El objetivo es aumentar la capacidad prestable del sistema financiero en $ 900 millones; sin embargo, los bancos tienen hoy $ 10.000 millones de sobreintegración, es decir, dinero con capacidad de ser otorgado en préstamo.
La primera está fuertementeacotada porque las entidades financieras tienen un descalce en los tiempos, es decir, una demanda de crédito de largo plazo, sobre todo de las industrias, mientras que el dinero que tienen depositado es de corto plazo.
La colocación en cuentas a la vista se produce por las bajas tasas de interés pasivas del mercado, sobre todo entre los plazos fijos y el impuesto al cheque. Otro factor es la necesidad de contar con liquidez ante el pago de tributos, en particular el vencimiento del Impuesto a las Ganancias de mediados de junio, por lo que los agentes no renuevan los depósitos a plazo y mantienen colocaciones a la vista.
Por el lado de la demanda de crédito, influyen diversos factores entre los que se destacan las altas tasas de interés activas y la incertidumbre a mediano plazo.

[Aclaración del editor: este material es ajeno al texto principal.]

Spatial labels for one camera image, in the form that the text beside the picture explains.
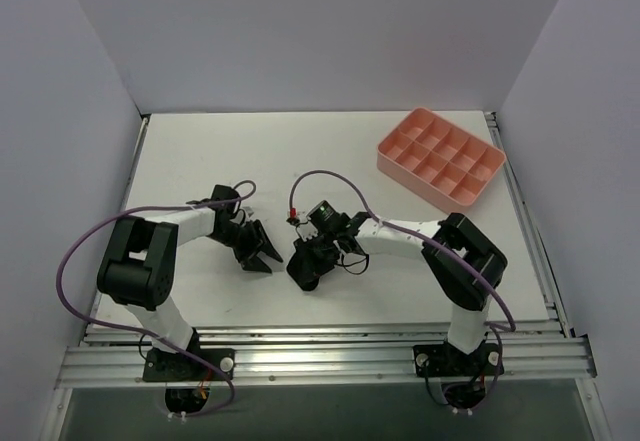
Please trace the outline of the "black underwear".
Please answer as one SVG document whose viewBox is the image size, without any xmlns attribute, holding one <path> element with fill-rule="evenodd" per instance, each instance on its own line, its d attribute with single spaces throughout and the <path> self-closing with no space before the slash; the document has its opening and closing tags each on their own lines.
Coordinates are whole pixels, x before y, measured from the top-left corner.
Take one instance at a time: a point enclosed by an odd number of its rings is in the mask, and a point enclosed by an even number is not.
<svg viewBox="0 0 640 441">
<path fill-rule="evenodd" d="M 286 272 L 302 291 L 310 292 L 318 287 L 321 277 L 332 271 L 335 266 L 316 263 L 306 249 L 305 241 L 296 240 L 294 253 L 286 266 Z"/>
</svg>

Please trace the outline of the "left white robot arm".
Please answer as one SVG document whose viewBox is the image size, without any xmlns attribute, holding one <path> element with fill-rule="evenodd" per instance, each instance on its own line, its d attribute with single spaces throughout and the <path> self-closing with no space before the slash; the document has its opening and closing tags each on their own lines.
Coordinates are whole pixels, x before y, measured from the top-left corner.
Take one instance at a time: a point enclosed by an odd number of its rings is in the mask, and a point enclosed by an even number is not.
<svg viewBox="0 0 640 441">
<path fill-rule="evenodd" d="M 194 378 L 202 366 L 198 333 L 171 297 L 178 248 L 208 238 L 233 252 L 242 270 L 272 272 L 266 257 L 282 262 L 266 230 L 241 208 L 236 186 L 214 186 L 208 198 L 160 216 L 126 215 L 115 222 L 97 274 L 100 293 L 124 306 L 152 345 L 166 357 L 179 380 Z"/>
</svg>

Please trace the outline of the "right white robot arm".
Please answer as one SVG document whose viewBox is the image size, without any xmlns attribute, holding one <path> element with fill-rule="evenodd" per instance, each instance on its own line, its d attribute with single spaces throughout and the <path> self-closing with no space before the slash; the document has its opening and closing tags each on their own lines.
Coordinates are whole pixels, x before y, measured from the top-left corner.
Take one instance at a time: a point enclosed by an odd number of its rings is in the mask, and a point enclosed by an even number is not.
<svg viewBox="0 0 640 441">
<path fill-rule="evenodd" d="M 323 201 L 305 222 L 315 231 L 294 241 L 286 267 L 300 289 L 316 289 L 321 277 L 342 265 L 348 254 L 423 260 L 452 303 L 445 364 L 464 374 L 479 363 L 489 299 L 495 296 L 508 261 L 469 218 L 453 213 L 442 221 L 383 221 L 365 211 L 350 217 Z"/>
</svg>

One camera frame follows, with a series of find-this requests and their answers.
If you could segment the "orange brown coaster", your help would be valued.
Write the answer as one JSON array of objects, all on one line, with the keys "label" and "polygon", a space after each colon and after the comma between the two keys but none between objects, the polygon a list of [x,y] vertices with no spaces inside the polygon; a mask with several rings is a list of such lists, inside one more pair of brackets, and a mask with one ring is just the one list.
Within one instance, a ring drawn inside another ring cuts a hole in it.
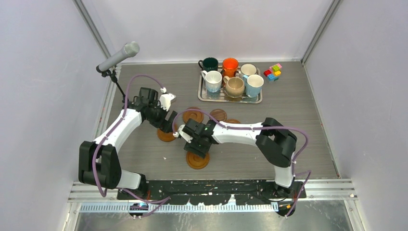
[{"label": "orange brown coaster", "polygon": [[192,169],[203,169],[208,165],[210,161],[210,155],[207,153],[204,158],[192,153],[192,152],[187,152],[186,153],[186,162],[189,167]]},{"label": "orange brown coaster", "polygon": [[171,142],[174,141],[176,138],[173,136],[173,132],[163,132],[162,130],[157,130],[157,137],[159,140],[163,142]]}]

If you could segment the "orange brown coaster front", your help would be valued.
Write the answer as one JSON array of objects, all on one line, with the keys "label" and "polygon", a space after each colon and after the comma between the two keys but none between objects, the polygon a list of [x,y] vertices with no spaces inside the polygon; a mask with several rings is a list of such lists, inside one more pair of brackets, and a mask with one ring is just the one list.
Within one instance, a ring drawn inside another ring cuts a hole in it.
[{"label": "orange brown coaster front", "polygon": [[210,155],[207,153],[204,158],[192,153],[192,152],[187,152],[186,153],[186,162],[189,167],[192,169],[203,169],[208,165],[210,161]]}]

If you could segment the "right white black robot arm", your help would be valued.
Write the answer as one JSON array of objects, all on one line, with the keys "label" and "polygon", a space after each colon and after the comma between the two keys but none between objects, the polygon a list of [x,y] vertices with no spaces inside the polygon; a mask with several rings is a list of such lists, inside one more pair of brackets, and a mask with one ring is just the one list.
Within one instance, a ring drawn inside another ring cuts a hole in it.
[{"label": "right white black robot arm", "polygon": [[292,161],[297,137],[273,118],[255,124],[235,124],[209,120],[206,124],[189,119],[177,130],[186,141],[184,149],[205,158],[211,145],[239,143],[256,146],[274,166],[275,193],[288,197],[294,191]]}]

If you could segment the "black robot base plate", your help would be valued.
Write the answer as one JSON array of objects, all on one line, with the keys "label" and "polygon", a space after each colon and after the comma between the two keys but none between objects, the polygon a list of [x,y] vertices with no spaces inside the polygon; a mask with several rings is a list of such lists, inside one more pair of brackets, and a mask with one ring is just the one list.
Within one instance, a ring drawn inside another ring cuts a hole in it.
[{"label": "black robot base plate", "polygon": [[170,205],[225,205],[234,199],[237,205],[267,205],[282,199],[306,198],[295,181],[287,190],[272,180],[150,180],[135,190],[120,190],[119,200],[140,197],[159,201],[169,198]]}]

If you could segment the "dark wooden coaster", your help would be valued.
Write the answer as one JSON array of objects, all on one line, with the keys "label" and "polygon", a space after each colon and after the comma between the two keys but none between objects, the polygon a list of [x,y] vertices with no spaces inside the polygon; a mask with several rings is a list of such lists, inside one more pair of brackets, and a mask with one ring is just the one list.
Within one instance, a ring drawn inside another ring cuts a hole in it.
[{"label": "dark wooden coaster", "polygon": [[210,112],[210,115],[215,118],[217,121],[226,121],[228,116],[223,109],[214,109]]}]

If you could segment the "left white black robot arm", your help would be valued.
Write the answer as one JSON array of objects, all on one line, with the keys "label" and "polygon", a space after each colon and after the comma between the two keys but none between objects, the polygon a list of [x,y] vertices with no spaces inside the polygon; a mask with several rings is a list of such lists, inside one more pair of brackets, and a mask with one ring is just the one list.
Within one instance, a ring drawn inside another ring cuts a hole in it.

Contraria al anterior anuncio es la notificación de un aumento a partir de 1 de agosto en los encajes de depósitos en caja de ahorro y cuenta corriente de Fondos Comunes de Inversión. De esta manera vuelven a tener un requerimiento de 100% (habían bajado a 80% en julio de 2003). El resto de los depósitos de los fondos tendrá una exigencia de 25% y 40% para colocaciones en pesos y dólares respectivamente, mientras que hoy es de 18% en ambos casos.